**** SOURCE MATERIAL ****

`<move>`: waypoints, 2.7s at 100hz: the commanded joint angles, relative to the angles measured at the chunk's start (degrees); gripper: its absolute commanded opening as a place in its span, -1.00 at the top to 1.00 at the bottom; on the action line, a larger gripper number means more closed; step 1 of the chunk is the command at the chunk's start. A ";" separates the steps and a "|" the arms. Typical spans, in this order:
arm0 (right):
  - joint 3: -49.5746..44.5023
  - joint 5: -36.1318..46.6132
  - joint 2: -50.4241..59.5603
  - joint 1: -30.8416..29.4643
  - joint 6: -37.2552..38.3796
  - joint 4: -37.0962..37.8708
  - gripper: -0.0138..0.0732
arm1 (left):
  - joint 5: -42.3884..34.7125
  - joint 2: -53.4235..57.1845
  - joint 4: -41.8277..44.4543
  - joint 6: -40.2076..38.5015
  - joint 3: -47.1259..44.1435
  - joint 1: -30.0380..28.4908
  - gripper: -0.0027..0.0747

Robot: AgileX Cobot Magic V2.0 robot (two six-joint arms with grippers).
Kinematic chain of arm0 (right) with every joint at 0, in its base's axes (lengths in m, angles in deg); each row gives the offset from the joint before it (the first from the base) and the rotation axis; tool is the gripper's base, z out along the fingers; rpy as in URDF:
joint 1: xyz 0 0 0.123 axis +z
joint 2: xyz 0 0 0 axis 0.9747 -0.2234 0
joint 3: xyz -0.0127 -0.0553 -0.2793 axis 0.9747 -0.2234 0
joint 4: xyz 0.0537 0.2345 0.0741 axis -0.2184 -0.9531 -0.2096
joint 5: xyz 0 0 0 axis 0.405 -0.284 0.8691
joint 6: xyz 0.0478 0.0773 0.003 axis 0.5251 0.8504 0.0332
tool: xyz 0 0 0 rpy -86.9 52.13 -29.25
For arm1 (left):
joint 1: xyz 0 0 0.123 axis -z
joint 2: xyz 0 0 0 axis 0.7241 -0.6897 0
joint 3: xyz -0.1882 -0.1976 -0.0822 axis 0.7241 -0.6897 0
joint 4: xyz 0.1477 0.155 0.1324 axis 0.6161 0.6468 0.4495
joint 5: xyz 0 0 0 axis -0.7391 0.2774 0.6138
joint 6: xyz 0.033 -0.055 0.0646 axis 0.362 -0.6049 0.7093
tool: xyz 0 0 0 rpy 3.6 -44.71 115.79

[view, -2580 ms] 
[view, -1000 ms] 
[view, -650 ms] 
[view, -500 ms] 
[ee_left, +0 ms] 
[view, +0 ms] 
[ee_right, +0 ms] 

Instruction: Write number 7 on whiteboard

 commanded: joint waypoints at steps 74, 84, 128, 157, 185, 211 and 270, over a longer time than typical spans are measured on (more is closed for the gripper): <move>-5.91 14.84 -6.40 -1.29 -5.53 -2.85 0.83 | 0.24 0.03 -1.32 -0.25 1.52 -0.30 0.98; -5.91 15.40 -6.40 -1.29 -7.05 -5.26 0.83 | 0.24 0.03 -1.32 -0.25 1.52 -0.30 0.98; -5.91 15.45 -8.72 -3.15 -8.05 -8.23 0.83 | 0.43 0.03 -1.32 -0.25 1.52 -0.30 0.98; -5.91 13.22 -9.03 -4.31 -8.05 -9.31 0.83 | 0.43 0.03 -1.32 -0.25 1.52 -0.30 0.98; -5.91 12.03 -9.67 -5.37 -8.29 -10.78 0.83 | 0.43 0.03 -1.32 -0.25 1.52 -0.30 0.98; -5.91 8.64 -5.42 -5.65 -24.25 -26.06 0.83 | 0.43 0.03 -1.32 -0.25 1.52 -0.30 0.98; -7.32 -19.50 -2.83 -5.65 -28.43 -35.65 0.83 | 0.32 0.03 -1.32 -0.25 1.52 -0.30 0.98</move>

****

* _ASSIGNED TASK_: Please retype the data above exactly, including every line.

* _REPLY_:
`<move>`: waypoints, 2.7s at 100hz: the commanded joint angles, relative to the angles measured at the chunk's start (degrees); gripper: its absolute commanded opening as a place in its span, -1.00 at the top to 1.00 at the bottom; on the action line, a larger gripper number means more closed; step 1 of the chunk is the command at the chunk's start. A ";" separates the steps and a "|" the arms. Typical spans, in this order:
arm0 (right):
  - joint 3: -49.5746..44.5023
  - joint 5: -36.1318..46.6132
  - joint 2: -50.4241..59.5603
  - joint 1: -30.8416..29.4643
  - joint 6: -37.2552..38.3796
  - joint 4: -37.0962..37.8708
  - gripper: -0.0138..0.0732
arm1 (left):
  - joint 5: -42.3884..34.7125
  - joint 2: -53.4235..57.1845
  - joint 4: -41.8277..44.4543
  - joint 6: -40.2076..38.5015
  - joint 3: -47.1259..44.1435
  - joint 1: -30.0380..28.4908
  - gripper: -0.0027..0.0747

Robot: AgileX Cobot Magic V2.0 robot (two six-joint arms with grippers).
Kinematic chain of arm0 (right) with every joint at 0, in its base's axes (lengths in m, angles in deg); each row gives the offset from the joint before it (the first from the base) and the rotation axis; tool is the gripper's base, z out along the fingers; rpy as in URDF:
joint 1: xyz 0 0 0.123 axis +z
joint 2: xyz 0 0 0 axis 0.9747 -0.2234 0
joint 3: xyz -0.0127 -0.0553 -0.2793 axis 0.9747 -0.2234 0
joint 4: xyz 0.0537 0.2345 0.0741 axis -0.2184 -0.9531 -0.2096
joint 5: xyz 0 0 0 axis 0.405 -0.284 0.8691
joint 6: xyz 0.0478 0.0773 0.003 axis 0.5251 0.8504 0.0332
tool: xyz 0 0 0 rpy -86.9 52.13 -29.25
For arm1 (left):
joint 1: xyz 0 0 0.123 axis -z
joint 2: xyz 0 0 0 axis 0.7241 -0.6897 0
joint 3: xyz -0.1882 -0.1976 -0.0822 axis 0.7241 -0.6897 0
joint 4: xyz 0.1477 0.155 0.1324 axis 0.6161 0.6468 0.4495
joint 5: xyz 0 0 0 axis -0.7391 0.2774 0.6138
joint 6: xyz 0.033 -0.055 0.0646 axis 0.362 -0.6049 0.7093
tool: xyz 0 0 0 rpy 3.6 -44.71 115.79

[view, -2580 ms] 
[view, -1000 ms] 
[view, -650 ms] 
[view, -500 ms] 
[ee_left, +0 ms] 
[view, +0 ms] 
[ee_right, +0 ms] 

Instruction: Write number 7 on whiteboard

 commanded: joint waypoints at steps 74, 84, 128, 157, 185, 211 and 270, over a longer time than typical spans are measured on (more is closed for the gripper): <move>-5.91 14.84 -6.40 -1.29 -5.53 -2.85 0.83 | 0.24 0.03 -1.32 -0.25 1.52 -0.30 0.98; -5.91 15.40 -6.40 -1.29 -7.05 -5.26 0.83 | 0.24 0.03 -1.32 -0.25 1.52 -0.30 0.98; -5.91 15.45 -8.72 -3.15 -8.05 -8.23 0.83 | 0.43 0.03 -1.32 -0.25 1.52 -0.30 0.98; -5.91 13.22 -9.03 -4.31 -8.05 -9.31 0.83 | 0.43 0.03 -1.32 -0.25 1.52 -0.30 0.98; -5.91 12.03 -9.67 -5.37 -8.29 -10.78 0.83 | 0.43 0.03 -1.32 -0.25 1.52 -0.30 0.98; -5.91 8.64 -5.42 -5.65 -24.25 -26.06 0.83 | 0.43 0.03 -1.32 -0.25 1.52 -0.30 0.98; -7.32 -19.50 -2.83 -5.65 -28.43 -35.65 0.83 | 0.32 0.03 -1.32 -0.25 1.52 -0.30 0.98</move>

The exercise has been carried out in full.